Registers 'enrich' in worker_registry.KNOWN_WORKERS and in the
start-all preferred order. The decnet.target Wants= list also picks
up the new unit so 'systemctl start decnet.target' brings everything
up together.
Four concrete IntelProvider impls — three per-IP queries plus one bulk
feed:
* GreyNoiseProvider — community endpoint, optional API key for higher
rate limit. 404 = unknown (cache the absence so we don't re-query).
* AbuseIPDBProvider — score threshold mapping (>=75 malicious, >=25
suspicious, else benign). Self-disables with a clear error when no
API key is configured rather than burning quota.
* FeodoProvider — fetches the bulk botnet C2 IP feed once per refresh
window and answers every lookup from an in-memory set. Listed = C2.
* ThreatFoxProvider — POST /api/v1/ search_ioc query, optional Auth-Key
header. Match in data[] = malicious; no_result = absence-not-benign.
Every provider routes through decnet.net.http.stealth_client so the
egress UA never leaks 'DECNET'.
run_intel_loop fans out across configured providers per IP, writes the
aggregate row, and publishes attacker.intel.enriched. Mirrors the
correlation/reuse_worker.py wake-on pattern: subscribes to
attacker.observed and attacker.scored for sub-second latency, falls back
to a 60s poll when the bus is unavailable. Heartbeat + control-listener
wired so the workers panel sees it like every other supervised worker.
Aggregate verdict picks the strongest provider tier (malicious >
suspicious > benign > unknown). Provider-level errors land in
IntelResult.error and are logged without poisoning the row — partial
success is the expected case for free-tier providers under their daily
caps.
Concrete provider impls land in follow-up commits; the worker is fully
exercised here against fake providers so the framing is locked in.
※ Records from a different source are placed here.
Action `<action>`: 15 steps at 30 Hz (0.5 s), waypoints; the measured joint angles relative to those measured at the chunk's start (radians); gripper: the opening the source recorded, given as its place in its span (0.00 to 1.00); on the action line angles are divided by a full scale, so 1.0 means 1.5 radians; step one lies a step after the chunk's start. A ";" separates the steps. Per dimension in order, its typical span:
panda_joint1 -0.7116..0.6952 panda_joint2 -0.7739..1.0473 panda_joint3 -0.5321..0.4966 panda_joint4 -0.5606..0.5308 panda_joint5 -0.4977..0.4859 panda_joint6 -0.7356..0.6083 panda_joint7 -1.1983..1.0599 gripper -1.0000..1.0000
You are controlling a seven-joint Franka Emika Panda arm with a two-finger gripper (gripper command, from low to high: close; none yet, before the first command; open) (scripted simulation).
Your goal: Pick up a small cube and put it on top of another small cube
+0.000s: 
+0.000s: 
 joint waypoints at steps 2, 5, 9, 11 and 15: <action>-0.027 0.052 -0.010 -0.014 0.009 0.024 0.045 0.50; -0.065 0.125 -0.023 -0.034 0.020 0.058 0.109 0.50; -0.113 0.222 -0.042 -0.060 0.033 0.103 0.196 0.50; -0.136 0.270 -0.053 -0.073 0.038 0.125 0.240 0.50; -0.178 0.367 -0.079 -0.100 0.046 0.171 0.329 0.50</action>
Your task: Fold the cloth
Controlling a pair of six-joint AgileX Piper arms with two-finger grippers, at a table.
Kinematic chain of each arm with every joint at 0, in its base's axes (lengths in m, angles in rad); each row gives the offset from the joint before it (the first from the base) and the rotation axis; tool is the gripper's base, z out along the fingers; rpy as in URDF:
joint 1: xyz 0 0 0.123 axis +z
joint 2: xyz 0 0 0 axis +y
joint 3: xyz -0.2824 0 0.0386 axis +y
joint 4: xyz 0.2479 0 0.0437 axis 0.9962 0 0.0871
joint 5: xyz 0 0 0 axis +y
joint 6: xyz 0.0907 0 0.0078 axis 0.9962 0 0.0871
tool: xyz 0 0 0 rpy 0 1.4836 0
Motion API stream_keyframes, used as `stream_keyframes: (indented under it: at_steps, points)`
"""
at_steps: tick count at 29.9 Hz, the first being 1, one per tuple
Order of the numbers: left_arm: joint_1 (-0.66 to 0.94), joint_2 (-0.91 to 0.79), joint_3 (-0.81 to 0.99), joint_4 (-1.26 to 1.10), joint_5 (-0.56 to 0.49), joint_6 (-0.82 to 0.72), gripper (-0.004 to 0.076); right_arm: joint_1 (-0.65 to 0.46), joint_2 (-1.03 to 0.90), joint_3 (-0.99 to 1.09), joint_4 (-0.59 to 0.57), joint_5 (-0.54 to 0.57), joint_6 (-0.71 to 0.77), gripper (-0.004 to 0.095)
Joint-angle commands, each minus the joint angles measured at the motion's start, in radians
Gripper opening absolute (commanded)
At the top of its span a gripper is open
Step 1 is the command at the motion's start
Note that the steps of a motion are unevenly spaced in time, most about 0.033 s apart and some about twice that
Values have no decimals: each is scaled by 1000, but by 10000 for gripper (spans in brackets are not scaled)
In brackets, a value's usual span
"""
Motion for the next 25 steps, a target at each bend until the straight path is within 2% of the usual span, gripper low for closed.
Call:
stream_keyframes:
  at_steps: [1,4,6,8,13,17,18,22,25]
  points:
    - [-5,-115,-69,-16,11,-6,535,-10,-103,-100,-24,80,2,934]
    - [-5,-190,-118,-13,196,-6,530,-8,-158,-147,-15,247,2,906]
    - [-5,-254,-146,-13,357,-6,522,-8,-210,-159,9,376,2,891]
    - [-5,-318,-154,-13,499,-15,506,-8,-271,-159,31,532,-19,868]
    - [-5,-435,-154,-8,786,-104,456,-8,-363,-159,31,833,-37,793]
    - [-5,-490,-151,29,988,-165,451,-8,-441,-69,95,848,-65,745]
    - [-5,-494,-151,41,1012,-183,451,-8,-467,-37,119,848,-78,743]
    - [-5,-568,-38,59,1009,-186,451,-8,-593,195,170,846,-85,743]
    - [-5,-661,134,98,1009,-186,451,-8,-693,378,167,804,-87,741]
IntelProvider is async-first (every concrete provider does HTTP), bounded
by a per-provider asyncio.Semaphore, and contractually never raises —
errors land in IntelResult.error so a single provider's outage doesn't
poison the worker pass for an entire IP.
Factory returns a list (not a singleton like geoip) because intel
enrichment fans out across all enabled providers per IP, with row-level
partial-success handling. Lazy imports keep the module dependency-free
when intel is disabled.
Concrete providers (greynoise/abuseipdb/feodo/threatfox) land in
follow-up commits — factory references them via lazy import so tests
covering the disabled and unknown-name paths pass on their own.